Он зарделся от удовольствия.
— Была у меня одна удачная роль, — сказал он. — Когда мы гастролировали по Америке, то меня даже вызывали. Роль интересная: я разливаю по стаканам газированную воду из сифона. И вот что мне пришло в голову, мистер Келвер: если у вас в пьесе будет лакей, поливающий по ходу действия гостей газировкой из сифона, то пьеса от этого только выиграет.
Я написал для него сцену с газировкой и отстоял ее, несмотря на резкие возражения постановщика, — об этом я вспоминаю с гордостью. Критики разнесли эту сцену в пух и прах — она, видите ли, показалась им неоригинальной. Но мы-то с Мармедьюком Тревором знаем: наша комическая опера от этого пусть чуть-чуть, но все же выиграла.
Наша поездка «обратно» мало чем отличалась от поездки «туда», разве что комик старался с удвоенной силой. Он что есть мочи дудел в рожок, издавая жуткие звуки; вступал в перебранку с извозчиками, чего делать не следовало бы: переругать извозчика еще никому не удавалось. На Хаммер- стрит, воспользовавшись тем, что мы попали в пробку и прочно завязли в потоке экипажей, он попытался было устроить дешевую распродажу, предлагая прохожим наши шляпы по соблазнительно низкой цене.
— Ну что? — спросил меня Ходгсон, когда пришло время прощаться. — Как вам их идеи? Что вы думаете?
— Я думаю сбежать куда-нибудь за город, подальше от всех, сесть и написать либретто в спокойной обстановке. Если вы, конечно, не против.

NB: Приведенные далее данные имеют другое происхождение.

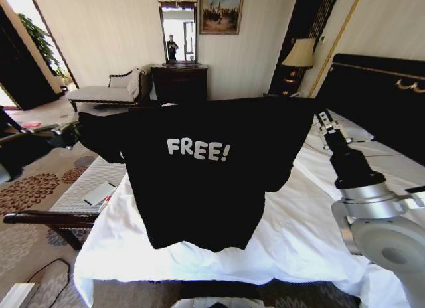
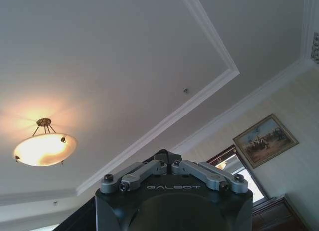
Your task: Fold the clothes on the bed.
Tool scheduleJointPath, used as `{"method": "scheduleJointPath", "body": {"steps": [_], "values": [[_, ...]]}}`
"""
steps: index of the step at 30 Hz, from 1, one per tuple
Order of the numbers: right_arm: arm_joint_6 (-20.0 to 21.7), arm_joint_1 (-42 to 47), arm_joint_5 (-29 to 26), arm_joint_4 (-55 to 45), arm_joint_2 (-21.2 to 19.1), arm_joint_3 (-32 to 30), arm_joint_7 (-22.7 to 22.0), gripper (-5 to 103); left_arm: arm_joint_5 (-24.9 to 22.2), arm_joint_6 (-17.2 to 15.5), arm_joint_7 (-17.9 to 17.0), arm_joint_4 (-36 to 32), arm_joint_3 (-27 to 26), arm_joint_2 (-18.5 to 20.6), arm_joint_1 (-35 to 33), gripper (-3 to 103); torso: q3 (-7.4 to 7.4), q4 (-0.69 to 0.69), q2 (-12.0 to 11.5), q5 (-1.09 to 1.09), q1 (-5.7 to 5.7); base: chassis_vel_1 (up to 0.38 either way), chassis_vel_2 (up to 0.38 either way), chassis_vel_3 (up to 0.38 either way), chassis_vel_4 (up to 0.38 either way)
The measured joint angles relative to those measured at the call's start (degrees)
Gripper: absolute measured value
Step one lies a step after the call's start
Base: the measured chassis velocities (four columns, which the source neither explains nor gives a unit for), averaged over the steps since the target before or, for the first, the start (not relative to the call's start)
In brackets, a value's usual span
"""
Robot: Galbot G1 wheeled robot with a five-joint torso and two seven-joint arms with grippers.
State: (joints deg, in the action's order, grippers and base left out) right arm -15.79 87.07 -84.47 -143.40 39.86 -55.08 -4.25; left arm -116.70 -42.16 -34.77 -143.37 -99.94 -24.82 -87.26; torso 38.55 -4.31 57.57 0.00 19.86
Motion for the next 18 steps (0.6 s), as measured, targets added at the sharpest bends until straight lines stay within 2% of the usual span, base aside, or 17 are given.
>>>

— Кто знает, может, вы и правы, — не стал спорить Ходгсон. — У семи нянек… Но помните, что окончательную редакцию вы должны представить к началу сезона.
Я снял комнату в одной йоркширской деревушке, затерявшейся среда вересковых пустошей. Писалось легко, и работа была закончена досрочно — перед самым закрытием сезона состоялась читка. Собралась вся труппа. Я перевернул последнюю страницу. Воцарилась гробовая тишина. Первой заговорила примадонна. Она поинтересовалась, не отстают ли каминные часы? Если они идут правильно, то она, если поспешит, еще успеет на поезд. Ходгсон, вынув из урмана свой брегет, сказал, что каминные часы не только не отстают, но, напротив, немного спешат. Примадонна, выразив надежду, что дай-то Бог, тут же удалилась. Единственный, кто попытался утешишь меня, был тенор. Он напомнил нам, что нечто похожее давали в прошлом сезоне в Филармонии. Публика откровенно зевала и лишь за пять минут до финала наконец поняла, что вещь — гениальная. Он тоже спешит на поезд. Мармадьюк Тревор украдкой пожал мне руку и призвал не отчаиваться. Последним уходил комик; на прощание он сказал Ходгсону, что, если ему развяжут руки, он попытается что-то исправить. Мы с Ходгсоном остались одни.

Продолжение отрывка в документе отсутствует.